Because the Alliance is relatively young, it is difficult to measure how successful it has been helping the economies of Northern Tier. What is known is that that about 20 distinct groups are "thriving" on the system, and about 1,200 individual users have registered. Typically, they go into their private area, conduct their business and leave, says Wellcome, or they will keep instant chat on for "easy access to their colleagues and partners."

The system is particularly suited to small rural service providers and technology developers who have grown up in the Internet environment, and who lack the marketing infrastructure available to businesses in the denser market geographies of Minneapolis/St. Paul. One firm, started by three Bemidji State graduate students who graduated four years ago, provides high-end CAD design prototype work for clients nationwide. "They stay in the region and they use the [Internet tools]. That’s how they can stay in business," says Wellcome.

Tools of the Trade

The Northern Tier’s technology pedigree is complicated somewhat by recent acquisitions and product repositioning in the computer industry. Currently, the system runs on IBM WebSphere Portal Version 5, which evolved from various IBM portal offerings, including WebSphere Portal Server, WebSphere User Experience, and Lotus’s K-Station.

When the Northern Tier purchased K-Station, it was considered Lotus’s knowledge management platform, and it contained two collaborative tools. One was Lotus’s SameTime Instant Messaging client or Shared Tea Room, which enables users to do PowerPoint presentations, hold key meetings, and share documents online. The other was Lotus’s QuickPlace.
Upon the acquisition of Lotus by IBM, IBM spawned the WebSphere portal and integrated K-Station and its collaborative features into it prior to stopping development of the K-Station platform.

"The collaborative tools on the tier are new and we are facing exactly the same obstacles as e-mail did half a dozen years ago. You’ve got people that absolutely do not want to use technology. You’ve got the people who want to use technology. You’ve got the people that are afraid to use it; and then you’ve got the people who just plain ignore it.
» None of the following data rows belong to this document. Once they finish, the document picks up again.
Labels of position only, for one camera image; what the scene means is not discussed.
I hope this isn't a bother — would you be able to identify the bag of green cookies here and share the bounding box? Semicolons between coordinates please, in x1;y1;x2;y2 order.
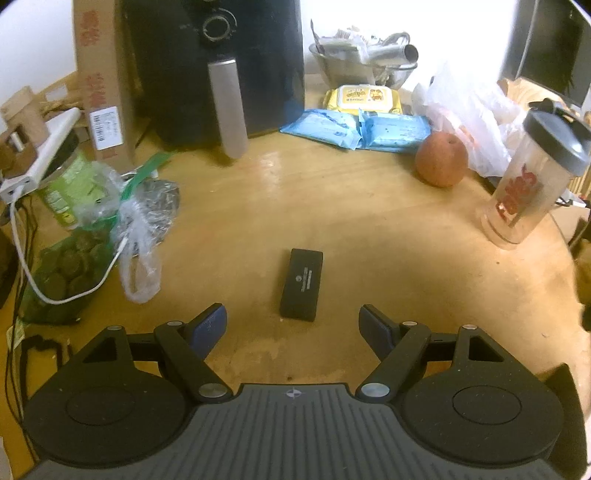
23;226;116;324

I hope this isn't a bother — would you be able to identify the black monitor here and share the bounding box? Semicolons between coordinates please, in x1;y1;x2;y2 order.
501;0;591;107

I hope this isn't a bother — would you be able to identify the black rectangular box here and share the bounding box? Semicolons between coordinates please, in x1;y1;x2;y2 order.
279;248;325;321

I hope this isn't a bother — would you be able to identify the green label jar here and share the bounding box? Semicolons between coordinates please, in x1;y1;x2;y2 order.
39;148;121;229

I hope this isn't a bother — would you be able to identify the yellow wipes pack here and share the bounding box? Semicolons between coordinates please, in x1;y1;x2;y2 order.
323;84;403;116

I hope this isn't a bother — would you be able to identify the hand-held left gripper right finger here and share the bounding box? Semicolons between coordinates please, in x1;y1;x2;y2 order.
355;304;511;403

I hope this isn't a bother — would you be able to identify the crumpled white plastic bag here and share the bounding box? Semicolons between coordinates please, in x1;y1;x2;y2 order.
412;62;527;178

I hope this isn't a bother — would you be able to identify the silver foil roll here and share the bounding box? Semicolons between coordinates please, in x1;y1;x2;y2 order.
369;44;420;65

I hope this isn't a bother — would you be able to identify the white power strip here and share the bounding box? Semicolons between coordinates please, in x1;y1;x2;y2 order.
0;108;80;204

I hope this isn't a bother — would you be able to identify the clear zip bag green seal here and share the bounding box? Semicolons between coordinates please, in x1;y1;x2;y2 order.
117;152;182;245

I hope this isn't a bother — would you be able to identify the blue wipes packet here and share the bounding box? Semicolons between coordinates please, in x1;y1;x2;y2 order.
358;111;432;153
280;109;365;151

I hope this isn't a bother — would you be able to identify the clear shaker bottle grey lid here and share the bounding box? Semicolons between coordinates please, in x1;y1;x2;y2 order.
480;98;591;250

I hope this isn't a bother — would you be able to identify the orange fruit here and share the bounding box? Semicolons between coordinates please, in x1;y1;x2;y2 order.
414;131;469;188

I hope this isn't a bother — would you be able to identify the white charging cable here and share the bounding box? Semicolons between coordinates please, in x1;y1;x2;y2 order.
9;198;131;306

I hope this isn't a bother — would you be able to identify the knotted clear plastic bag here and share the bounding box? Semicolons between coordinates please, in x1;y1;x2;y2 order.
74;161;162;304

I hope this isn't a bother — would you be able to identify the tall red print cardboard box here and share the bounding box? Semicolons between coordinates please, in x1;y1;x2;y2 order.
74;0;139;171

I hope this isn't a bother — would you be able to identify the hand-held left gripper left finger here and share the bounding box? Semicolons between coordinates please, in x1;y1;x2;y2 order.
74;303;232;403

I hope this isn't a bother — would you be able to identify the black air fryer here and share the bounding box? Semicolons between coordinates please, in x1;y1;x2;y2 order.
121;0;305;160

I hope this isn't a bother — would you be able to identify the black looped cable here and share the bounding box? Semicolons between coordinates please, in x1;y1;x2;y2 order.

But ultimately, they will all adopt the tools."

Wellcome views the Alliance, the Corridor, and the collaborative tools that tie them together not as a business incubator but rather as "a business accelerator. You may or may not find financial resources on the Northern Tier," he said.

"It all depends on who you link up with and who you network with. But what you will find is intellectual capital. You will find the educational resources. You will find knowledge tools that make the knowledge economy possible. Therein lies the difference."

And as more people get involved, the more advantageous it will become to its members. Says Wellcome: "I think it was Metcalfe’s law that the power on the network increases exponentially with the number of workstations. This works the same way. If you have 10 people communicating and collaborating, that’s good. But if you have a 100 that’s better. And if you have 10,000, that’s fantastic."